Happy holidays to all!

Mark

1 Reply 1

ribansal
Cisco Employee
Cisco Employee

The book seems interesting. May have to go to Barnes and Noble over the weekend to check it out.

On the thought - should mobile operators really worry about the content or not - lets compare it with another similar industry - Television, Media, Satellite, Cable, whatever you want to group it in. Is not content the king? And providing the content that the consumer wants, when he wants in the comfy of his living room?

I think the mix is what we are seeing today. There is some content that has a value that consumer pays for. And the other like SMS, Tweet, Blog etc is content creation and is just another traffic on mobile oeprator's network.

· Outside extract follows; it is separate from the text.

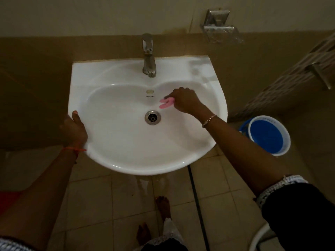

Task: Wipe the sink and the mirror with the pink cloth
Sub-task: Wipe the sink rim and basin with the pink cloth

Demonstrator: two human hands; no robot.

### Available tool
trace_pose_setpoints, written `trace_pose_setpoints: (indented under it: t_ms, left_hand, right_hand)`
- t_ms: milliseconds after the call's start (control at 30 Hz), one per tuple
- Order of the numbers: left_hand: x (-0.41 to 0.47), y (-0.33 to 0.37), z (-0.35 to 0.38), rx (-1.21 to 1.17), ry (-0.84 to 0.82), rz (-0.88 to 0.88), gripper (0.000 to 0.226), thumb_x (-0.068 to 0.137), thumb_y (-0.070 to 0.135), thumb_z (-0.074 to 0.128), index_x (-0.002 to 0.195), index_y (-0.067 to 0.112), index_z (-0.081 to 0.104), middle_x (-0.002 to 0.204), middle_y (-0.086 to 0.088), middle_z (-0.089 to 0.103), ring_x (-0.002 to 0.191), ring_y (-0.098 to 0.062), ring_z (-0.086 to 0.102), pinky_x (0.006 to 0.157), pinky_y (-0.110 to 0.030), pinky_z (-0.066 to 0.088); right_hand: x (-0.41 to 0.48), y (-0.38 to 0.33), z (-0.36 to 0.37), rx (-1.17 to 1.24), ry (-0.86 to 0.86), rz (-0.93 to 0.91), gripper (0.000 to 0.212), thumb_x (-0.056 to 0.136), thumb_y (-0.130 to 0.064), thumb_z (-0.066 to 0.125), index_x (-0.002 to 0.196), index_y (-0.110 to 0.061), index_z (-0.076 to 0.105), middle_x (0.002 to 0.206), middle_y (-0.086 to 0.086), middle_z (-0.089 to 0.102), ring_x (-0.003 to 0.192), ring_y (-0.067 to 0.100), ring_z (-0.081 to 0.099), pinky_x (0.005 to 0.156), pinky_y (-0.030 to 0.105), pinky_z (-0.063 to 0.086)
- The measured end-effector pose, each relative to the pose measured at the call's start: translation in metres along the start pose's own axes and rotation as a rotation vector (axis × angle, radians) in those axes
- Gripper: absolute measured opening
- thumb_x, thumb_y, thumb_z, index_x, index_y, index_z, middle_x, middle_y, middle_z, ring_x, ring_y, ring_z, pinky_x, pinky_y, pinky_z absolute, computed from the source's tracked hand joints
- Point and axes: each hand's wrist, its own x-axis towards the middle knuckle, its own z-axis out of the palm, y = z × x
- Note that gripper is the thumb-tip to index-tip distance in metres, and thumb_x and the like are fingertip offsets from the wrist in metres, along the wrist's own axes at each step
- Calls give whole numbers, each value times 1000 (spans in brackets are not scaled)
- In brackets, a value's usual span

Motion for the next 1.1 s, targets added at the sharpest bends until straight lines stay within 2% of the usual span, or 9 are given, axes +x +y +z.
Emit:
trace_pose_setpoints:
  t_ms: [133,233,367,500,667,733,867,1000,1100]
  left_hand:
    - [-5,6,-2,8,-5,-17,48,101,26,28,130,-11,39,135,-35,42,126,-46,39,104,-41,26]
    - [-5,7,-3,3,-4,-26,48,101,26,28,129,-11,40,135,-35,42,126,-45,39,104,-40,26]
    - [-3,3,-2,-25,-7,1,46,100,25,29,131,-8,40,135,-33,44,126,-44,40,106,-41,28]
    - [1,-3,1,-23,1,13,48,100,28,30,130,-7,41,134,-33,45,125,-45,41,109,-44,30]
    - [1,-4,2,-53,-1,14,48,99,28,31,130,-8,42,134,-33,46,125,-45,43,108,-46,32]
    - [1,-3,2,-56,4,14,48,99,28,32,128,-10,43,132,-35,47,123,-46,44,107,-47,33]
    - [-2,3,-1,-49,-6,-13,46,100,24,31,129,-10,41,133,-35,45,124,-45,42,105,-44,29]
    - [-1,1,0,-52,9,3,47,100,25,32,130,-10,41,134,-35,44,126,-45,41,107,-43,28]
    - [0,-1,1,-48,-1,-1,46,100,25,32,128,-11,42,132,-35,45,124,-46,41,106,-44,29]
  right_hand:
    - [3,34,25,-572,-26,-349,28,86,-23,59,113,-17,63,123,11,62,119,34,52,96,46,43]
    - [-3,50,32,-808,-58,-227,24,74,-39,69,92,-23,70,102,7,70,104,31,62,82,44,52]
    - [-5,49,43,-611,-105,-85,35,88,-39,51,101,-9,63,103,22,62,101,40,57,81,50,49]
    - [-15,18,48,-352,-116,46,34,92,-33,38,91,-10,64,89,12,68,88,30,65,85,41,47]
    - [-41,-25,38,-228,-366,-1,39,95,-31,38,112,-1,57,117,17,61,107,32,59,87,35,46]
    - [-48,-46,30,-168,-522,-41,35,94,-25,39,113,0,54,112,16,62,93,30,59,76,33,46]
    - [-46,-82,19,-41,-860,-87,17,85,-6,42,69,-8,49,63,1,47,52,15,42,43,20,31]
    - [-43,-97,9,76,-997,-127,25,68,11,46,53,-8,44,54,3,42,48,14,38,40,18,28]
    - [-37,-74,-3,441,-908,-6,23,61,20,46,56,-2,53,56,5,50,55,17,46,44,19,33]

I agree that RF and Backhaul is priced as if they are abundance.

Seems like every industry which needs to capture market share goes through this phase. Once the stauration is reached, there will be multiple forms of consolidation, network sharing, new business models happening. And the price points will then return back to more considerable price points. This may take anywhere from a few years to a couple of decades though!